A change in diet is proving to be a key tool in the reversal of Type 2 diabetes.
A team of researchers from the University of British Columbia and England’s Teesside University have published a study showing that people can effectively control their Type 2 diabetes through diet and pharmacists are well-positioned to supervise the transition.
The research, published this week in Nature Communications, was part of a 12-week study involving a specialized diet that was managed by local pharmacists. Study participants, all living with Type 2 diabetes, were given a meal plan of low calorie, low carbohydrate, higher protein foods and they checked in regularly with their pharmacist who could monitor their medications.
“Type 2 diabetes can be treated, and sometimes reversed, with dietary interventions,” says study co-author Dr. Jonathan Little. “However, we needed a strategy to help people implement these interventions while keeping an eye on their medication changes.”
Pharmacists are generally more accessible than a family doctor, says Little, noting that people with Type 2 diabetes often make more visits a year to their pharmacist than their doctor. This is especially true in rural areas.
“Community pharmacists have expertise in medication management and can serve an important role in overall diabetes care,” says Dr. Little, an associate professor in UBC Okanagan’s School of Health and Exercise Sciences. “When Type 2 diabetes patients follow a very low-carbohydrate or low-calorie diet, there is a need to reduce or eliminate glucose-lowering medications. Community pharmacists are ideally positioned to safely and effectively deliver interventions targeted at reducing diabetes medications while promoting Type 2 diabetes remission.”

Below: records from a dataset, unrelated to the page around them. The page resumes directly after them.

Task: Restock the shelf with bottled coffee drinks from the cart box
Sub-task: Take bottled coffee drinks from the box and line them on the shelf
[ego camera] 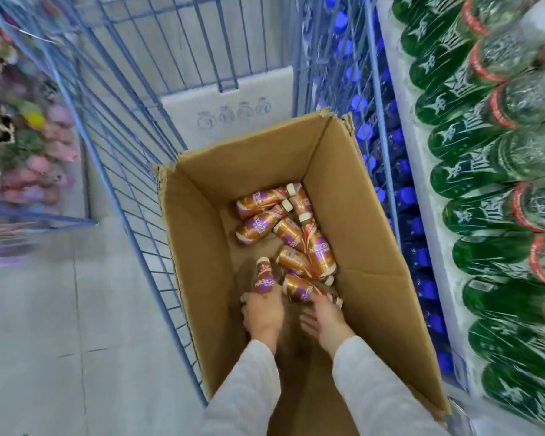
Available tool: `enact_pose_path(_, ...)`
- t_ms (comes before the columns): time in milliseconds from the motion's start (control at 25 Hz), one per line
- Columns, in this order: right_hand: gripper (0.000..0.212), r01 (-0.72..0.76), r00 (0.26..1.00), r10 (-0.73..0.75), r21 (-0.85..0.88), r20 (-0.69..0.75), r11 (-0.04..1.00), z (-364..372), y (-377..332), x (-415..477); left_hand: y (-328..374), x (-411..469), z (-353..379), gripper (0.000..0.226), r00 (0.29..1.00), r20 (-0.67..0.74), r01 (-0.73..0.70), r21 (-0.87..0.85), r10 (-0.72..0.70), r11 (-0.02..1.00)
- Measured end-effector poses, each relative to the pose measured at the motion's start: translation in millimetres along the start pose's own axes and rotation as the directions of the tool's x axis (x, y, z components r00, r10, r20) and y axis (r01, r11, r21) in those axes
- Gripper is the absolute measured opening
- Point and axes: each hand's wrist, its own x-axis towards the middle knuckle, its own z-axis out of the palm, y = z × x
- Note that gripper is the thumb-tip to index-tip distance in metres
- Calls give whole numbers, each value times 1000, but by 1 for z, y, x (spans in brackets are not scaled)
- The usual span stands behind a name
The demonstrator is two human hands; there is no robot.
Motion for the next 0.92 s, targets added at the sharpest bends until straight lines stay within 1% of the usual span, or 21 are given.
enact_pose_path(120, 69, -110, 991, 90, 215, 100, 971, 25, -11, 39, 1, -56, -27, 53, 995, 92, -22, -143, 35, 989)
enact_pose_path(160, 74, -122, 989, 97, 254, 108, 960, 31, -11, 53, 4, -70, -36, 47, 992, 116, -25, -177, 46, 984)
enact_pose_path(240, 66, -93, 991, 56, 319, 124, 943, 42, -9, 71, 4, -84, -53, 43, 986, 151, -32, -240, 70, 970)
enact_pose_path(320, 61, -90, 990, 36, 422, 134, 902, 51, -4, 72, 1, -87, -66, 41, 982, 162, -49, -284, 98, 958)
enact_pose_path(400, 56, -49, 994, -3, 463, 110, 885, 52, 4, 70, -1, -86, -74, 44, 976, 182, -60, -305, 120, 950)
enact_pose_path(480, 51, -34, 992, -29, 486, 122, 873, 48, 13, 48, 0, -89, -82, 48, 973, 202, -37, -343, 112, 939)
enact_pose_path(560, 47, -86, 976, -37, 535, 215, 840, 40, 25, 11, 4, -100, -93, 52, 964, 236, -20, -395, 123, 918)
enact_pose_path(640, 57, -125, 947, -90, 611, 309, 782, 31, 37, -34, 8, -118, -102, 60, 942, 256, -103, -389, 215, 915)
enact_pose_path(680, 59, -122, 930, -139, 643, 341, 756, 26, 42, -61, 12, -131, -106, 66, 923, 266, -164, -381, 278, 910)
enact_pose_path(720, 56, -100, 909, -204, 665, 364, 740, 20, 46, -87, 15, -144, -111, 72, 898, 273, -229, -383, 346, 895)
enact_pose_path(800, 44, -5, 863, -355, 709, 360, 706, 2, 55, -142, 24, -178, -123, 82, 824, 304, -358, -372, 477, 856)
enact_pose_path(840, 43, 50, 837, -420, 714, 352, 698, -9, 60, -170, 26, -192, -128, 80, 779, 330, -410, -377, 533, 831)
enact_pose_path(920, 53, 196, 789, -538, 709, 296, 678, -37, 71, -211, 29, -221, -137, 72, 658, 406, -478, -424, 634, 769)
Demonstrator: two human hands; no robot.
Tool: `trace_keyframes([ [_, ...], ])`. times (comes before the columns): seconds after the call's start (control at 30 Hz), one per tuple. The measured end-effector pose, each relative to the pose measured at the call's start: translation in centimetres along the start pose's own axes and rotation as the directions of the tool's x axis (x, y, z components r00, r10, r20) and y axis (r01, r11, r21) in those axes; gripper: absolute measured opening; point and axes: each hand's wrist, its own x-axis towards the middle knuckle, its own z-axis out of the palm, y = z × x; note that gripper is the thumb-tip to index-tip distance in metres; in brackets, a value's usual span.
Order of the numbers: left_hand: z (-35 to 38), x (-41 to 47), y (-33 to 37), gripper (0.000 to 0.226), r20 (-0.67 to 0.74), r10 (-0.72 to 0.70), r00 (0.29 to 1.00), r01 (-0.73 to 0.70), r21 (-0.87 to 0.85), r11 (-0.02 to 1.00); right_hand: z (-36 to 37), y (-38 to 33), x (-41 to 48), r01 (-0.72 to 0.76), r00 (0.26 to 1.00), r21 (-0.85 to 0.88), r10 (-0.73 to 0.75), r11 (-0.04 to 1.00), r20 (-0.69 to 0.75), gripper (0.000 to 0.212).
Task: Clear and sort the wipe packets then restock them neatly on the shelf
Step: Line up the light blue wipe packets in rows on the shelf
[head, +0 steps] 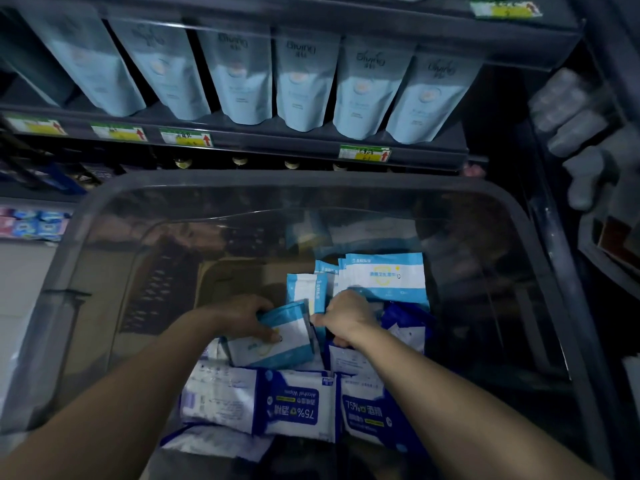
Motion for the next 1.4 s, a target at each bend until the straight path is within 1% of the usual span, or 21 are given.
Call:
trace_keyframes([
  [0.13, 0.0, -0.1, 0.4, 0.045, 0.021, -0.013, 1.000, 0.013, -0.005, 1.000, 0.8, -0.7, 0.2, 0.205, 0.978, -0.152, -0.209, 0.967, -0.013, 0.014],
  [0.17, -0.1, -0.1, 0.4, 0.044, 0.021, -0.017, 1.000, 0.017, -0.012, 1.000, 0.8, -0.8, 0.1, 0.259, 0.963, -0.155, -0.267, 0.953, -0.033, 0.012],
  [0.27, -0.4, -0.2, 0.4, 0.038, 0.017, -0.013, 1.000, 0.014, -0.043, 0.999, -0.4, -1.0, -0.3, 0.388, 0.906, -0.125, -0.403, 0.913, -0.131, 0.021],
  [0.33, -0.6, -0.1, 0.5, 0.039, 0.019, -0.003, 1.000, 0.003, -0.022, 1.000, -2.1, -1.0, -0.7, 0.424, 0.868, -0.139, -0.445, 0.895, -0.220, 0.016],
  [0.4, -0.6, 0.0, 0.8, 0.041, 0.016, 0.000, 1.000, 0.000, 0.014, 1.000, -4.3, -0.6, -0.7, 0.436, 0.816, -0.282, -0.507, 0.855, -0.276, 0.011],
  [0.47, -0.5, 0.2, 1.3, 0.045, 0.016, -0.002, 1.000, 0.001, 0.041, 0.999, -6.2, 0.4, -0.4, 0.400, 0.752, -0.474, -0.577, 0.785, -0.320, 0.027],
  [0.53, -0.4, 0.4, 1.7, 0.046, 0.025, 0.012, 1.000, -0.013, 0.061, 0.998, -7.1, 1.8, 0.1, 0.323, 0.666, -0.617, -0.635, 0.717, -0.390, 0.030],
  [0.57, -0.4, 0.5, 1.9, 0.044, 0.029, 0.021, 0.999, -0.023, 0.061, 0.998, -7.5, 2.6, 0.2, 0.250, 0.648, -0.665, -0.632, 0.703, -0.424, 0.028],
  [0.6, -0.4, 0.5, 2.1, 0.042, 0.034, 0.025, 0.999, -0.027, 0.059, 0.998, -7.7, 3.3, 0.4, 0.174, 0.650, -0.701, -0.616, 0.691, -0.445, 0.026],
  [0.63, -0.4, 0.6, 2.4, 0.041, 0.038, 0.029, 0.999, -0.031, 0.061, 0.998, -7.9, 4.0, 0.4, 0.126, 0.697, -0.711, -0.571, 0.692, -0.433, 0.025],
  [0.67, -0.4, 0.6, 2.6, 0.041, 0.040, 0.030, 0.999, -0.032, 0.067, 0.997, -8.0, 4.5, 0.4, 0.125, 0.752, -0.701, -0.528, 0.702, -0.394, 0.029],
  [0.7, -0.4, 0.6, 2.7, 0.041, 0.037, 0.028, 0.999, -0.031, 0.073, 0.997, -8.1, 4.8, 0.4, 0.139, 0.822, -0.680, -0.467, 0.719, -0.325, 0.042],
  [0.73, -0.3, 0.7, 2.8, 0.041, 0.034, 0.023, 0.999, -0.026, 0.079, 0.997, -8.1, 5.1, 0.5, 0.146, 0.866, -0.657, -0.417, 0.739, -0.277, 0.057],
  [0.8, -0.1, 0.8, 2.8, 0.035, 0.027, 0.016, 0.999, -0.019, 0.082, 0.996, -8.0, 4.9, 0.5, 0.109, 0.897, -0.667, -0.363, 0.737, -0.254, 0.081],
  [0.9, 0.1, 0.8, 2.6, 0.029, 0.018, 0.017, 1.000, -0.018, 0.090, 0.996, -7.7, 4.3, 0.6, 0.041, 0.911, -0.733, -0.326, 0.680, -0.252, 0.092],
  [0.97, 0.2, 0.7, 2.6, 0.029, -0.004, 0.012, 1.000, -0.011, 0.107, 0.994, -7.6, 4.2, 0.4, 0.023, 0.906, -0.774, -0.341, 0.633, -0.252, 0.090],
  [1.03, 0.2, 0.4, 2.7, 0.041, -0.024, -0.009, 1.000, 0.011, 0.122, 0.992, -7.3, 4.3, 0.1, 0.053, 0.880, -0.775, -0.397, 0.630, -0.263, 0.081],
  [1.13, 0.2, -0.7, 3.4, 0.059, -0.095, -0.008, 0.995, 0.023, 0.156, 0.987, -6.8, 4.2, -0.6, 0.144, 0.889, -0.684, -0.397, 0.715, -0.227, 0.066],
  [1.2, 0.0, -1.6, 4.2, 0.057, -0.176, 0.025, 0.984, -0.004, 0.121, 0.993, -7.1, 3.9, -1.5, 0.166, 0.892, -0.629, -0.387, 0.759, -0.233, 0.061],
  [1.27, -0.4, -2.7, 5.2, 0.050, -0.252, 0.050, 0.966, -0.037, 0.056, 0.998, -7.8, 3.6, -2.8, 0.169, 0.873, -0.580, -0.394, 0.797, -0.288, 0.052],
  [1.4, -0.6, -5.3, 8.2, 0.031, -0.359, 0.085, 0.930, -0.092, -0.001, 0.996, -9.3, 3.5, -6.2, 0.234, 0.795, -0.472, -0.447, 0.850, -0.410, 0.037],
])
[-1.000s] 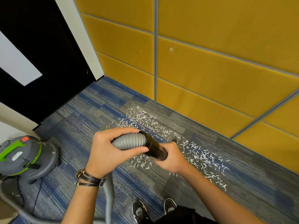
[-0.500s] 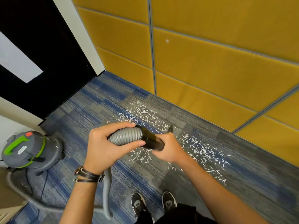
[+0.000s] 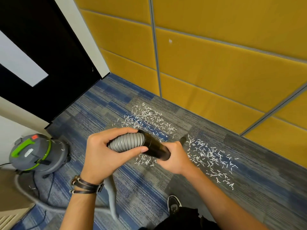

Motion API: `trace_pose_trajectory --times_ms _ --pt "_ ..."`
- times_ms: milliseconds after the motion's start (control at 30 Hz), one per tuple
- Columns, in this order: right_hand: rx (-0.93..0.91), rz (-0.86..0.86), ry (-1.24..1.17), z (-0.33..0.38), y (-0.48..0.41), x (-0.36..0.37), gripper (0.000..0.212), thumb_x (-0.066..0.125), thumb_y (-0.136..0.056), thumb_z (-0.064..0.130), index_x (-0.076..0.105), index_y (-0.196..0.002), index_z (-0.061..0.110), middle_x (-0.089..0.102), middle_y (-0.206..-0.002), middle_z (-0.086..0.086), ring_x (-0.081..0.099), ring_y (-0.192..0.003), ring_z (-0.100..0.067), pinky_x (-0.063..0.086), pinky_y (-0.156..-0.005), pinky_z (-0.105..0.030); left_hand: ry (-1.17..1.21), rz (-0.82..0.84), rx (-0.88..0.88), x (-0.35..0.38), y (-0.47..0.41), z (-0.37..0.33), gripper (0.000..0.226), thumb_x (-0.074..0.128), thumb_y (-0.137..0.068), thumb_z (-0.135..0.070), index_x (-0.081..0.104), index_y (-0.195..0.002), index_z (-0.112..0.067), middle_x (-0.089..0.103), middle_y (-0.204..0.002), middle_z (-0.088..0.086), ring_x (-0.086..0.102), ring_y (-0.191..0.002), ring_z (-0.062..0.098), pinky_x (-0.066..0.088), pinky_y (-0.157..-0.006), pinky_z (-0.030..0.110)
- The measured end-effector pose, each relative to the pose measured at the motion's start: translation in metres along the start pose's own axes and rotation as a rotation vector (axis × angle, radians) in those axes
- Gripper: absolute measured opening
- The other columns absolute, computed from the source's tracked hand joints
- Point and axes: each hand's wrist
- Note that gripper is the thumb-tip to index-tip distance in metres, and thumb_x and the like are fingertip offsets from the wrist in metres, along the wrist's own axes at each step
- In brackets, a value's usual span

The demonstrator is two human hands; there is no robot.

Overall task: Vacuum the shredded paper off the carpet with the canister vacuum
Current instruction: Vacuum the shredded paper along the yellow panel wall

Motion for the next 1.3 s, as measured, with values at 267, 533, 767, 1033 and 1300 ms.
trace_pose_trajectory --times_ms 267,533,767,1033,1300 --pt "-0.018 -0.057 0.034 0.02 0.007 0.003 0.044 0.073 -0.07 0.004 0.046 -0.058 0.036 0.051 -0.047 0.018 0.052 -0.047 -0.005 0.036 -0.054 -0.013 0.022 -0.033 0.009 -0.018 0.005 -0.004 0.048 0.092 -0.066 -0.053 0.082 -0.105 -0.027 0.08 -0.1 -0.014 0.077 -0.095 0.01 0.06 -0.088 0.029" --pt "0.095 -0.023 0.048 0.003 0.02 0.007 0.026 0.067 -0.067 0.016 0.05 -0.059 0.034 0.056 -0.053 0.008 0.053 -0.049 -0.005 0.034 -0.053 -0.013 -0.01 0.018 -0.092 0.006 0.027 0.01 0.047 0.092 -0.066 -0.063 0.081 -0.104 -0.037 0.077 -0.099 -0.026 0.074 -0.096 0.0 0.059 -0.087 0.028" --pt "0.063 -0.051 0.006 0.022 0.047 0.047 0.035 0.072 -0.067 0.011 0.049 -0.058 0.036 0.053 -0.052 0.019 0.048 -0.048 -0.003 0.032 -0.052 -0.014 -0.066 0.004 -0.024 -0.03 0.055 -0.003 0.046 0.087 -0.067 -0.063 0.082 -0.104 -0.037 0.077 -0.1 -0.025 0.074 -0.094 -0.001 0.06 -0.086 0.028" --pt "-0.009 -0.091 0.051 0.039 0.066 0.052 0.037 0.072 -0.065 0.013 0.048 -0.059 0.04 0.052 -0.051 0.019 0.045 -0.045 -0.007 0.03 -0.05 -0.015 -0.034 -0.059 -0.022 -0.048 0.086 -0.008 0.046 0.091 -0.067 -0.056 0.082 -0.106 -0.033 0.078 -0.099 -0.022 0.075 -0.095 0.002 0.057 -0.089 0.023" --pt "0.077 -0.054 0.039 0.03 0.079 0.056 0.039 0.07 -0.067 0.006 0.049 -0.058 0.038 0.052 -0.049 0.019 0.045 -0.044 -0.005 0.03 -0.05 -0.012 -0.067 -0.009 -0.095 -0.028 0.1 0.0 0.046 0.09 -0.068 -0.064 0.081 -0.105 -0.039 0.077 -0.101 -0.026 0.073 -0.096 -0.003 0.06 -0.088 0.03"
Point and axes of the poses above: each hand's wrist, its own y-axis away from the middle knuckle, its own x-axis out of the palm, z = x × y
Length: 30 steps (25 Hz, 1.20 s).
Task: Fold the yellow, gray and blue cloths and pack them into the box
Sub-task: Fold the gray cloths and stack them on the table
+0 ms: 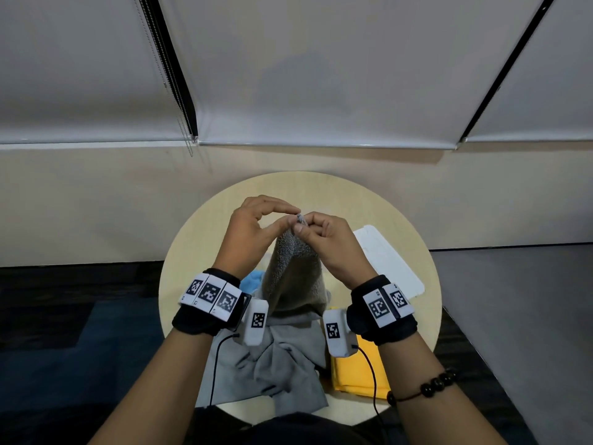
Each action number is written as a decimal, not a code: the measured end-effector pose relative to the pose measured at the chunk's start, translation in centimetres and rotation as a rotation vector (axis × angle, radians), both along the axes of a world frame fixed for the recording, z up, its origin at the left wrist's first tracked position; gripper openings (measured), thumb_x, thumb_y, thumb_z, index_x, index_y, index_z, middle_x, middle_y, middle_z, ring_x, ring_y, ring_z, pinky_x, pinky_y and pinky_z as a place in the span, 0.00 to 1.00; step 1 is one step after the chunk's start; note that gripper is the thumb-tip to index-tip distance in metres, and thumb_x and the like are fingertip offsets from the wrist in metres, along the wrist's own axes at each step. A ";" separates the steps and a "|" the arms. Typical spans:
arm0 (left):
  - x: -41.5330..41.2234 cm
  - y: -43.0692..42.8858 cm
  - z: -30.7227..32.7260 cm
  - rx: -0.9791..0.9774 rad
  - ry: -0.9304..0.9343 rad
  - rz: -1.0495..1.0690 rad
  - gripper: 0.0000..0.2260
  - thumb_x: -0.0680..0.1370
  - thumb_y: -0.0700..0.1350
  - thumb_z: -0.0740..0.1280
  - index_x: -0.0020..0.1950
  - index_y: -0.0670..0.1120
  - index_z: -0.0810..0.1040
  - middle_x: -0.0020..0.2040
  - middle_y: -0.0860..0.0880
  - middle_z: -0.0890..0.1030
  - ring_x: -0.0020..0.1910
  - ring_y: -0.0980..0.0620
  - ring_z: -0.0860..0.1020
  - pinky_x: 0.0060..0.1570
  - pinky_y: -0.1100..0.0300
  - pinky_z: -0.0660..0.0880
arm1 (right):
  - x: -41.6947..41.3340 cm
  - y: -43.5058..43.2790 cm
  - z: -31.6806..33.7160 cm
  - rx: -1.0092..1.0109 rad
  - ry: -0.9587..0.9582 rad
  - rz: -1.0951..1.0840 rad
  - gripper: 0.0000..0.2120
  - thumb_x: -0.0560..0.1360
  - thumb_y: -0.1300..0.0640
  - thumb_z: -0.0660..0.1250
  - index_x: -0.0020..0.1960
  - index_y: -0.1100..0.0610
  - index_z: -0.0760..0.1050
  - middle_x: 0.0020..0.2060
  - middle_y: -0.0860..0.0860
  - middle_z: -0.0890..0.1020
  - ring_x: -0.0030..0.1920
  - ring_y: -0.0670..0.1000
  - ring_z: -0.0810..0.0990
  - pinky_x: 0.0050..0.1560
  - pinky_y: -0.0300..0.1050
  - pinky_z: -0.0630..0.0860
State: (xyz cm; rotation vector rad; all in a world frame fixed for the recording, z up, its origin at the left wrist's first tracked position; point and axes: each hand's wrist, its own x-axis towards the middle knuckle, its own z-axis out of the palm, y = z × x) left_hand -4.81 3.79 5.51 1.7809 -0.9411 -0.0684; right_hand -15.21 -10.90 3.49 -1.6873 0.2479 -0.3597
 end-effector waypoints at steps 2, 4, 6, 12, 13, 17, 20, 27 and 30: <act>0.1 -0.2 0.1 0.075 -0.008 0.018 0.02 0.78 0.47 0.71 0.49 0.54 0.83 0.50 0.58 0.82 0.60 0.55 0.75 0.63 0.53 0.71 | 0.1 0.0 -0.3 -0.029 0.009 0.017 0.08 0.79 0.54 0.69 0.49 0.59 0.81 0.41 0.65 0.84 0.40 0.55 0.79 0.47 0.52 0.73; -0.1 -0.5 0.4 0.157 -0.047 0.070 0.02 0.81 0.46 0.67 0.49 0.54 0.78 0.51 0.56 0.81 0.59 0.52 0.75 0.60 0.52 0.71 | 0.1 -0.3 -0.5 -0.057 0.041 0.048 0.06 0.79 0.55 0.70 0.50 0.57 0.81 0.42 0.59 0.86 0.44 0.57 0.84 0.49 0.54 0.78; 0.0 -0.4 1.2 0.109 -0.082 0.114 0.02 0.82 0.45 0.64 0.51 0.51 0.76 0.48 0.56 0.79 0.54 0.57 0.76 0.55 0.59 0.73 | -0.1 -0.9 -1.0 -0.211 0.095 0.073 0.04 0.78 0.57 0.70 0.49 0.58 0.80 0.42 0.54 0.87 0.46 0.56 0.86 0.49 0.53 0.80; 2.1 1.8 7.0 -0.123 -0.242 0.280 0.02 0.83 0.45 0.62 0.54 0.51 0.72 0.45 0.63 0.75 0.46 0.72 0.74 0.46 0.78 0.69 | -2.3 -1.7 -7.4 -0.549 0.394 0.082 0.06 0.81 0.56 0.67 0.45 0.56 0.78 0.39 0.51 0.82 0.40 0.51 0.79 0.40 0.39 0.70; 2.4 2.1 7.7 -0.155 -0.260 0.301 0.02 0.83 0.45 0.62 0.55 0.51 0.72 0.45 0.63 0.74 0.46 0.71 0.74 0.46 0.78 0.69 | -2.8 -1.7 -8.6 -0.536 0.417 0.088 0.07 0.81 0.57 0.66 0.45 0.56 0.79 0.38 0.51 0.80 0.38 0.50 0.78 0.40 0.39 0.69; 3.3 2.8 8.1 -0.206 -0.249 0.379 0.02 0.84 0.43 0.61 0.55 0.48 0.72 0.45 0.63 0.73 0.45 0.70 0.73 0.47 0.75 0.69 | -3.8 -2.5 -11.5 -0.521 0.465 0.106 0.11 0.80 0.59 0.64 0.39 0.51 0.72 0.36 0.48 0.77 0.36 0.47 0.74 0.40 0.44 0.71; 3.5 2.6 7.7 -0.196 -0.243 0.367 0.02 0.84 0.43 0.61 0.55 0.48 0.72 0.46 0.62 0.74 0.45 0.69 0.73 0.47 0.74 0.70 | -4.0 -3.2 -12.0 -0.401 0.511 0.152 0.13 0.81 0.59 0.61 0.40 0.49 0.76 0.39 0.48 0.82 0.40 0.45 0.80 0.45 0.47 0.78; 4.3 1.8 6.3 -0.108 -0.275 0.325 0.04 0.84 0.44 0.61 0.56 0.45 0.73 0.46 0.56 0.75 0.45 0.70 0.73 0.45 0.77 0.68 | -3.9 -3.1 -13.5 -0.256 0.586 0.268 0.14 0.81 0.59 0.62 0.67 0.57 0.70 0.57 0.54 0.81 0.54 0.54 0.80 0.58 0.51 0.77; 6.3 2.0 5.2 -0.072 -0.246 0.407 0.05 0.84 0.44 0.60 0.56 0.45 0.73 0.48 0.52 0.77 0.44 0.63 0.73 0.45 0.73 0.69 | -4.2 -3.5 -13.3 -0.109 0.537 0.185 0.11 0.81 0.59 0.63 0.61 0.53 0.64 0.51 0.48 0.76 0.47 0.46 0.78 0.47 0.40 0.78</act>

Half of the participants in the study followed the low-calorie, low-carbohydrate, higher-protein diet, checking regularly with their pharmacist. After 12 weeks, more than one-third of participants with Type 2 diabetes were off all diabetes medications, versus none in the control group. Dr. Little also says the first group also noted substantial improvements to their glucose control, average body weight, systolic blood pressure and overall health.
Co-investigator Dr. Alan Batterham, professor in the School of Health and Life Sciences at Teesside University, says the key was a targeted nutritional approach, supervised by a community pharmacist who can monitor prescribed medications.
“The intervention was effective in reducing the need for glucose-lowering medications for many in our study,” says Dr. Batterham. “This indicates that community pharmacists are a viable and innovative option for implementing short-term nutritional interventions for people with Type 2 diabetes, particularly when medication management is a safety concern.”
The research was a collaboration with Pharmasave, the not-for-profit Institute for Personalized Therapeutic Nutrition, Teesside University, along with UBC’s School of Health and Exercise Sciences, Life Sciences Institute and Centre for Health Evaluation and Outcome Sciences. Food products were provided in-kind to pharmacies by Ideal Protein. The study was partially funded by Mitacs with salary support provided to Dr. Little from the Canadian Institutes for Health Research and the Michael Smith Foundation for Health Research.